>>
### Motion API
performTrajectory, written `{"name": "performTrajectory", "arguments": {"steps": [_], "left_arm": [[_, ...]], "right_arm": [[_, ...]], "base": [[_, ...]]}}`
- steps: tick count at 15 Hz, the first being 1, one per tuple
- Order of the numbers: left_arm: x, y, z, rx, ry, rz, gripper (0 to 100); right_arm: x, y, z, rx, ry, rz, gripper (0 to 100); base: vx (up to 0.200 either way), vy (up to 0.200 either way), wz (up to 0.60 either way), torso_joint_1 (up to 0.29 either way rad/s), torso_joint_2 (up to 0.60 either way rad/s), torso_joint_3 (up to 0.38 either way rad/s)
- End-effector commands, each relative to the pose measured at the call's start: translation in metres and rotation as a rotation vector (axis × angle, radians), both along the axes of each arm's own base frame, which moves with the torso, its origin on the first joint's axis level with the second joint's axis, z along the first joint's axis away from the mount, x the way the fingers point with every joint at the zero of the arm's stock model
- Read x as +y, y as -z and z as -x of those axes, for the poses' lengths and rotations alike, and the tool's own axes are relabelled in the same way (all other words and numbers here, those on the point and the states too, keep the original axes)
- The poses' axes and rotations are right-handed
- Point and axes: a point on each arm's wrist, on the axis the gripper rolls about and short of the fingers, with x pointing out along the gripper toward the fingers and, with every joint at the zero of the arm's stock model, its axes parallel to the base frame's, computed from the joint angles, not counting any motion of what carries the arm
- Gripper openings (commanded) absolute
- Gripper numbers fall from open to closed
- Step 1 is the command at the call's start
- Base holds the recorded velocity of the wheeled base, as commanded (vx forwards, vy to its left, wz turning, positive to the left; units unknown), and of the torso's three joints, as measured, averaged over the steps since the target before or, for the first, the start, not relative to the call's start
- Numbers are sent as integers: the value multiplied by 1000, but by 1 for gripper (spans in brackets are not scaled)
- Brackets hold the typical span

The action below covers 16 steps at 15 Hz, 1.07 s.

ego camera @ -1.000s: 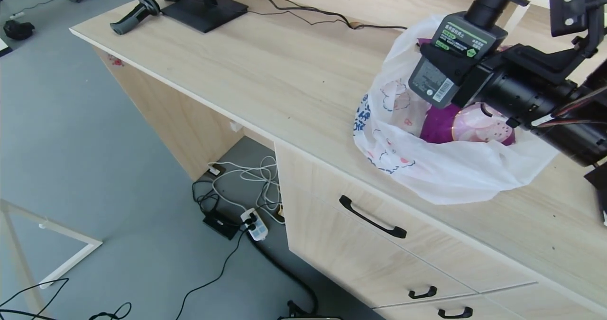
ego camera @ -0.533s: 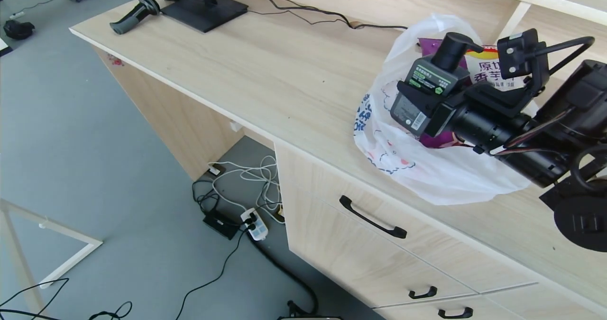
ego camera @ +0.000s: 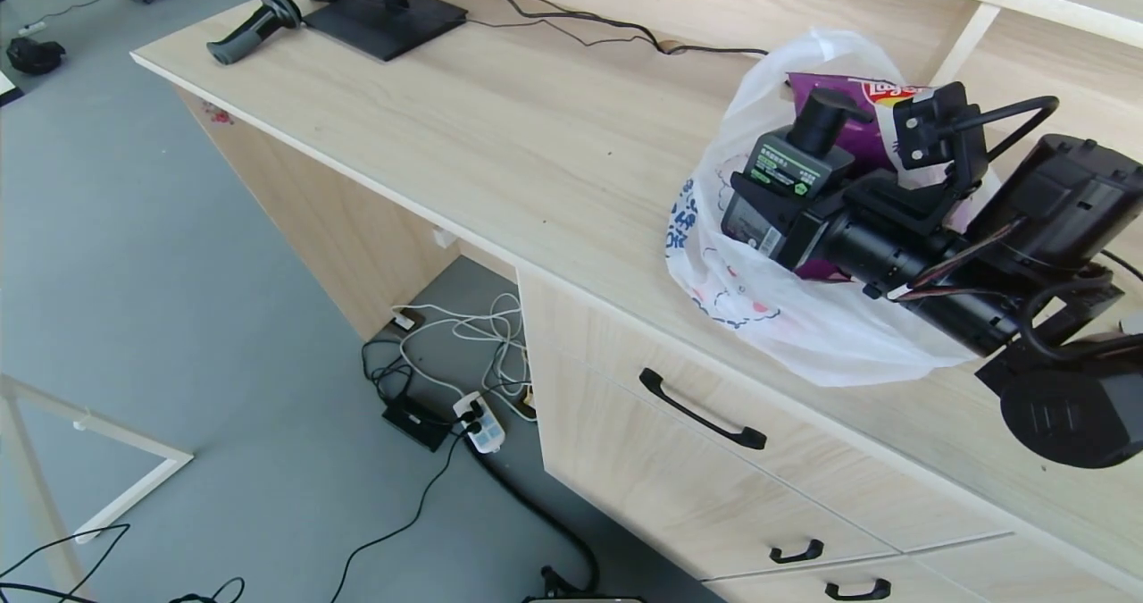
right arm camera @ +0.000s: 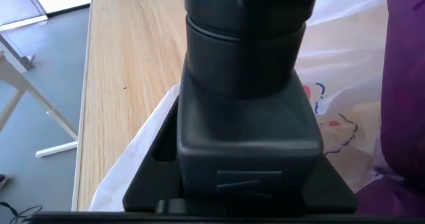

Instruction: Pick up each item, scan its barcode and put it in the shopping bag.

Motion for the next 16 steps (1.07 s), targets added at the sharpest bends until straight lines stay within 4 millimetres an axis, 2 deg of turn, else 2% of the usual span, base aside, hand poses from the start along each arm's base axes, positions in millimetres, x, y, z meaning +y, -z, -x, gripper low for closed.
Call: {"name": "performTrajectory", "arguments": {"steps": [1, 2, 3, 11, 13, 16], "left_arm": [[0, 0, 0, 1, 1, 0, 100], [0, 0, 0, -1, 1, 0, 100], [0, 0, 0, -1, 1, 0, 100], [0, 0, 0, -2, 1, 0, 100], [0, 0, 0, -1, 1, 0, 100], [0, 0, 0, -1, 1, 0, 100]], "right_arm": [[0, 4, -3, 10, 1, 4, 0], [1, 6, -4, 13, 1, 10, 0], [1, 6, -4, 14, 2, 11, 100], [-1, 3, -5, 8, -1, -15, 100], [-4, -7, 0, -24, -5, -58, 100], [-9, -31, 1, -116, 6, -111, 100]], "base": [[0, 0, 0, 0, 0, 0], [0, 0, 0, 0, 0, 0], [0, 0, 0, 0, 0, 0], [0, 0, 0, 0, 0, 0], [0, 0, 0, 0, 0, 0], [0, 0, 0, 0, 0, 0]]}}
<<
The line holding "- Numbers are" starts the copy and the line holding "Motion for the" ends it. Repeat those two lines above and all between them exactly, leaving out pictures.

- Numbers are sent as integers: the value multiplied by 1000, but by 1 for gripper (spans in brackets are not scaled)
- Brackets hold the typical span

The action below covers 16 steps at 15 Hz, 1.07 s.

ego camera @ -1.000s: 
ego camera @ -0.533s: 
ego camera @ +0.000s: 
right arm camera @ +0.000s: 

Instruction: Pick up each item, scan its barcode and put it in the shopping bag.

Motion for the next 16 steps (1.07 s), targets added at the sharpest bends until straight lines stay within 4 millimetres an axis, 2 deg of turn, else 2% of the usual span, base aside, hand poses from the start along each arm's base axes, positions in millimetres, x, y, z meaning +y, -z, -x, gripper low for closed.

There's no more to this exercise.